Così, se la sostanza della musica di Dallapiccola si concretizza nel canto, nel canto come essenza della musica (la musica è melodica, aveva detto Busoni), la nuova dialettica dell’articolazione seriale funziona da solvente, toccando vertici di virtuosismo puro, ma sempre nella dimensione umanistica di un artigiano della musica, padrone dei suoi strumenti di lavoro e di tutta la parabola creativa dell’opera. Tanto è vero che anche il marcato senso costruttivo, l’ideale architettonico, evidente nei simboli, nei numeri, nei rapporti, nelle simmetrie di cui sempre più col tempo le partiture dallapiccoliane si compiacciono, non rappresentano una schiavitù, o la caduta nel formalismo di una vuota accademia, ma restano un “”mezzo”” che, attraverso la tecnica, serve a puntualizzare lo stile, a imprimere nell’opera il marchio dell’individualità.
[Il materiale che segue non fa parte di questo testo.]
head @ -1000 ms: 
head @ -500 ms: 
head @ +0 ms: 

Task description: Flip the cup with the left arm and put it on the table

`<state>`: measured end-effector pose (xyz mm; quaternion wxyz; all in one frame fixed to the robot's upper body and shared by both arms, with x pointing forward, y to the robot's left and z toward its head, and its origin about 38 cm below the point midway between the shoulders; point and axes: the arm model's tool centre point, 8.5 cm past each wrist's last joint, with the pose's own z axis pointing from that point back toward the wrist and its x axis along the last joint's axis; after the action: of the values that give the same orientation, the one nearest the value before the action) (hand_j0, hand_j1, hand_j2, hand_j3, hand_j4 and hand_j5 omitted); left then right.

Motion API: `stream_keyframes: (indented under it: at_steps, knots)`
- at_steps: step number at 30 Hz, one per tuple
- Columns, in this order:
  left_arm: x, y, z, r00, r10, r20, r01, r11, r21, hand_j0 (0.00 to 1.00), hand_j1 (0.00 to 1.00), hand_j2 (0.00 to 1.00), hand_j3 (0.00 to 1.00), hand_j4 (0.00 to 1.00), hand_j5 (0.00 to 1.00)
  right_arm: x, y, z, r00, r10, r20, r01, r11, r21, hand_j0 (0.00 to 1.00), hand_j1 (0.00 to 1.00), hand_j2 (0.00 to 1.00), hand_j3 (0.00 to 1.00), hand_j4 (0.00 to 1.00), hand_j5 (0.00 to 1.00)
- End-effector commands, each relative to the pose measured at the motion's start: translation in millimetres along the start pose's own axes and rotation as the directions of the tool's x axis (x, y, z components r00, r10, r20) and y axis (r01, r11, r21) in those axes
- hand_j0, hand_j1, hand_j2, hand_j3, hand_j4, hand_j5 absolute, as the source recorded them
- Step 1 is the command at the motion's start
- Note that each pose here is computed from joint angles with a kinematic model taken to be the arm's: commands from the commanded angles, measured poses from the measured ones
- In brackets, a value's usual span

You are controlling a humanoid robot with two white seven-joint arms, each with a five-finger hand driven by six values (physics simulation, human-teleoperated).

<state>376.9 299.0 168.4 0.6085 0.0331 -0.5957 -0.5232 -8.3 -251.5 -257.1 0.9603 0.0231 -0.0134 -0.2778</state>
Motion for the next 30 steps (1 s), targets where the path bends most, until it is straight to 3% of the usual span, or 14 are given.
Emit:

Spesso la musica di Dallapiccola ricorda una salita per un pendio oscurato da nuvole, che all’improvviso si apre e si illumina: ora, sono queste illuminazioni (il momento in cui tutto dell’opera diventa chiaro, passato presente e futuro) le stelle che accompagnano e indirizzano la via di Dallapiccola, in quella guisa che nel tracciato della sua opera più complessa, e ambiziosa, Ulisse (1960-68), si rende addirittura emblematico.
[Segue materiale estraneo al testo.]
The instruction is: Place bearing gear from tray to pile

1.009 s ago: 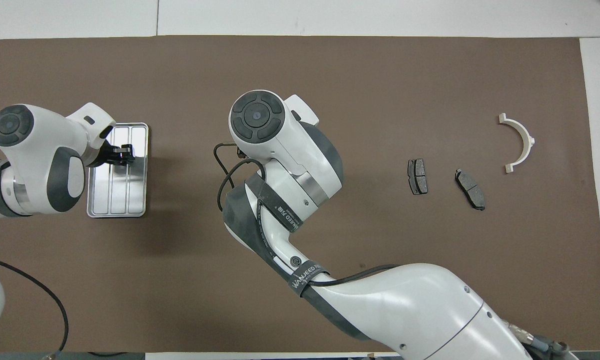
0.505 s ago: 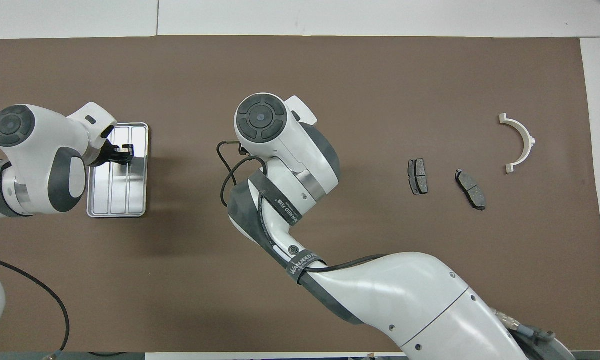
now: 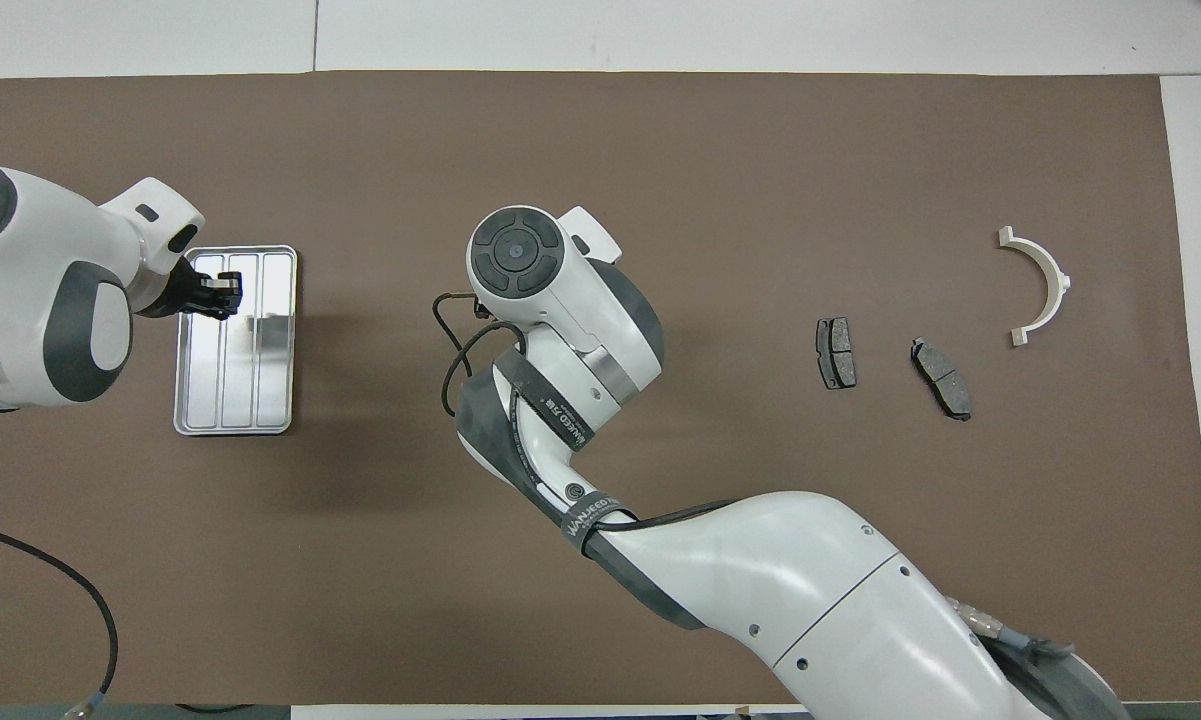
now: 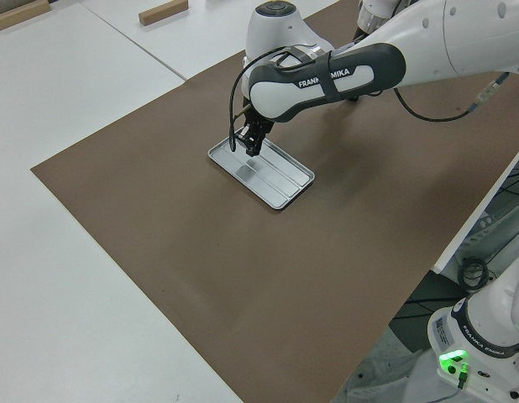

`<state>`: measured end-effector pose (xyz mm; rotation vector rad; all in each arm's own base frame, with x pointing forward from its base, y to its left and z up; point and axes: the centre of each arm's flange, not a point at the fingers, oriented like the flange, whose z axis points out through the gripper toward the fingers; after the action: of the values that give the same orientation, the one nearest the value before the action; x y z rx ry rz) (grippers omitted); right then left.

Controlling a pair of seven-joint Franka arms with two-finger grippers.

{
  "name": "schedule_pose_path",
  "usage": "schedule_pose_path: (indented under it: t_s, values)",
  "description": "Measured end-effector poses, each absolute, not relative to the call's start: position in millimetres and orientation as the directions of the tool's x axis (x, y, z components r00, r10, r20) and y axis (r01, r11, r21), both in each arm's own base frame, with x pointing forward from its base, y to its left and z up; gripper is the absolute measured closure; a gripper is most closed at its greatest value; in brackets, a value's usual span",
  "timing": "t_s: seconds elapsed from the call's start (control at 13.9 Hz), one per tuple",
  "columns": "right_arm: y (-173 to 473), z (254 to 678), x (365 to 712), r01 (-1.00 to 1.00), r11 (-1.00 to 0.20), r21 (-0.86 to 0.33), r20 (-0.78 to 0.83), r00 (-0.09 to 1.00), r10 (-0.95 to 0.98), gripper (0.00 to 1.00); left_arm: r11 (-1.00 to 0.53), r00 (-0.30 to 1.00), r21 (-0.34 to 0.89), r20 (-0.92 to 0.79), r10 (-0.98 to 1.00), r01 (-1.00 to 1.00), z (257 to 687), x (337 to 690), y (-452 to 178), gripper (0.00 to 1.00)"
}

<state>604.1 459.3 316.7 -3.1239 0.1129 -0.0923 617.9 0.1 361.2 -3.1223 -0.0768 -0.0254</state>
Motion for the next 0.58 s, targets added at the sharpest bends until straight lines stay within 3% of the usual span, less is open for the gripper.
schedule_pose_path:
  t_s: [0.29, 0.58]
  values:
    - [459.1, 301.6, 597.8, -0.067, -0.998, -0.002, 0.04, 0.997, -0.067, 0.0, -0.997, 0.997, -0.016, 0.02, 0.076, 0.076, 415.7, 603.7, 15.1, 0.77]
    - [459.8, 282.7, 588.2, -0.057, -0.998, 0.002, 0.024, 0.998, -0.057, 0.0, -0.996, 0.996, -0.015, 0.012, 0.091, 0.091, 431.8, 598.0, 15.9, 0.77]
Dello stile dallapiccoliano, così individualizzato da apparire inconfondibile, la principale peculiarità risiede nell’amore – furioso fino all’inverosimile, prima di placarsi e distendersi nella solidità della forma – per il suono. Un suono inteso non già alla stregua di fenomeno acustico, o idolo materico (la strumentazione per quanto possa essere raffinata, è anch’essa un mezzo, e tende semmai a configurarsi come una orchestrazione assoluta), ma nel senso di una tangibile testimonianza di fede nei valori universali che solo alla musica, e dunque ai suoni, è dato oggettivamente rivelare. In questo senso, pur urgendo in lui il dovere morale e artistico di essere contemporaneo, il suo tendere all’espressione del soprannaturale significa, nel segno impresso dall’individuo come valore eterno, la vittoria sulla storia, la proiezione nel futuro: perché il futuro non sta nel linguaggio, nella materia, ma nello spirito, nell’uomo.
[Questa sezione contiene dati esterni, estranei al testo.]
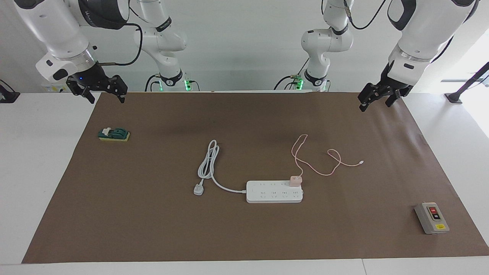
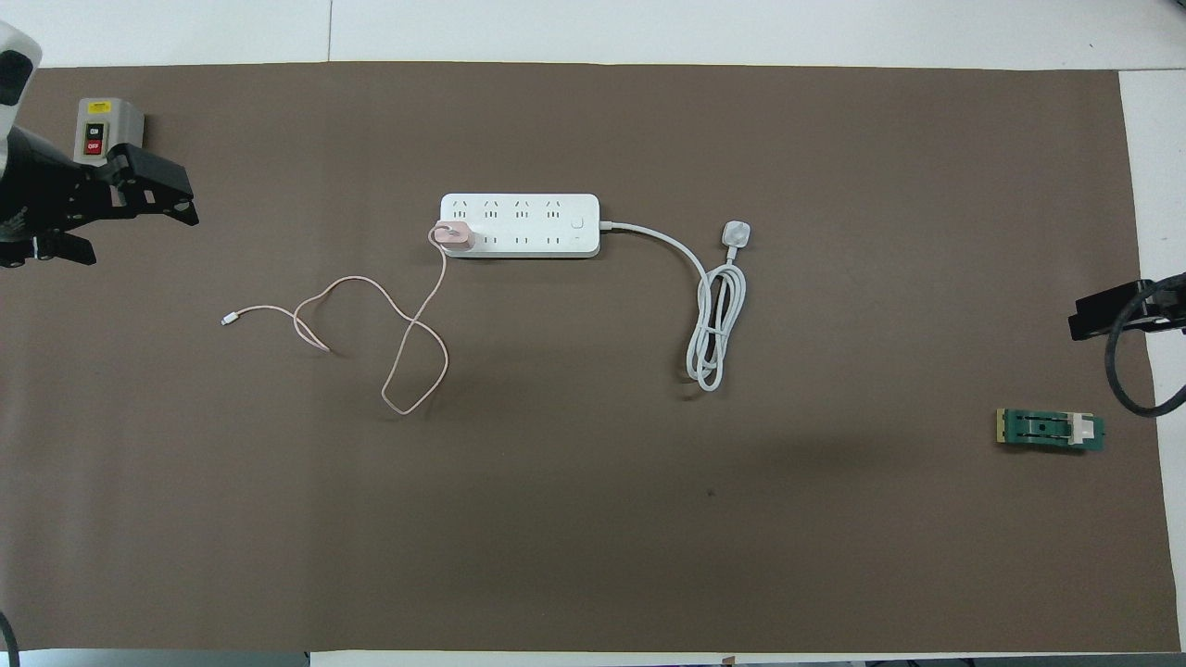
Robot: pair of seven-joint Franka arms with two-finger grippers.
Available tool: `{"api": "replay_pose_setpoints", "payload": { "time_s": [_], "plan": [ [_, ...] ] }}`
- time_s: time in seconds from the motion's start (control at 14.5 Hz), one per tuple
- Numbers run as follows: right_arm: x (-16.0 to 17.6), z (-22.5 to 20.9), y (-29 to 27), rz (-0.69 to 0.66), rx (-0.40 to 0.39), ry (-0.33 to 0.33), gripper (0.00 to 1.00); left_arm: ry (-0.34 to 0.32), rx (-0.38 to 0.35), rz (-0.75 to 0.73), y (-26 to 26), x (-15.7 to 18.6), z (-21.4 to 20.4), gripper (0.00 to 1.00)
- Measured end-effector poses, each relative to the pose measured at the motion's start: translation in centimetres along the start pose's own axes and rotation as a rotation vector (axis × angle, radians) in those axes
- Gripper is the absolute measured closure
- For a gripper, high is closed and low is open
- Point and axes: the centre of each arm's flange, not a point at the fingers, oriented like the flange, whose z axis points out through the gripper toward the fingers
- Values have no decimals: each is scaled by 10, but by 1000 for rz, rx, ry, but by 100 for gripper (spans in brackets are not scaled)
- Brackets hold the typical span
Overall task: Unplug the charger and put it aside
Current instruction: 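Reach the left gripper to the pink charger while the right gripper reaches the strip, then grasp the pink charger with the left gripper while the right gripper holds the strip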
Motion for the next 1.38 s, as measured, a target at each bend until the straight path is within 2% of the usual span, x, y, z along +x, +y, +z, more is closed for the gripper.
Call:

Di qui infine, accanto al rifiuto sdegnoso di farsi cantore della negatività (come il circolo arroccato a Darmstadt predicava, quasi ultima mèta alla musica consacrata), la scomoda e spesso incompresa spiritualità di Dallapiccola, la sua religiosità così poco ortodossa, il suo misticismo (l’illuminazione di Ulisse): tutti idealmente sorgenti dalla serena certezza, come da un cordone ombellicale indistruttibile, della verità delle parole di Schiller intonate dal musicista che egli più amò, Beethoven, nel finale della Nona Sinfonia: “”Brüder überm Sternenzelt / Muss ein lieber Vater wohnen”” (Fratelli, sopra la volta delle stelle deve abitare un caro padre)…

Gioia e luce sono i connotati ultimi della musica di Dallapiccola: musica come espressione e comunicazione di un mondo superiore, sereno e pacificato, liberato dai dubbi e dalle angosce dell’esistenza. Forse solo oggi, ascoltando la sua musica con oggettivo distacco dalle implicazioni dei ricordi, possiamo capire sino in fondo quanto Dallapiccola, dietro quella sua scorza dura, fosse felice e grato di aver puntato lo sguardo così in alto. Non solo per se stesso, ma anche per noi tutti. La composizione a cui attendeva prima di morire, e il cui abbozzo rimase incompiuto sul suo pianoforte la sera del 18 febbraio 1975, si basava su una antica preghiera, le cui prime parole sono: “”O lux, quam non videt alla lux””. C’è una verità, anche negli abbozzi incompiuti.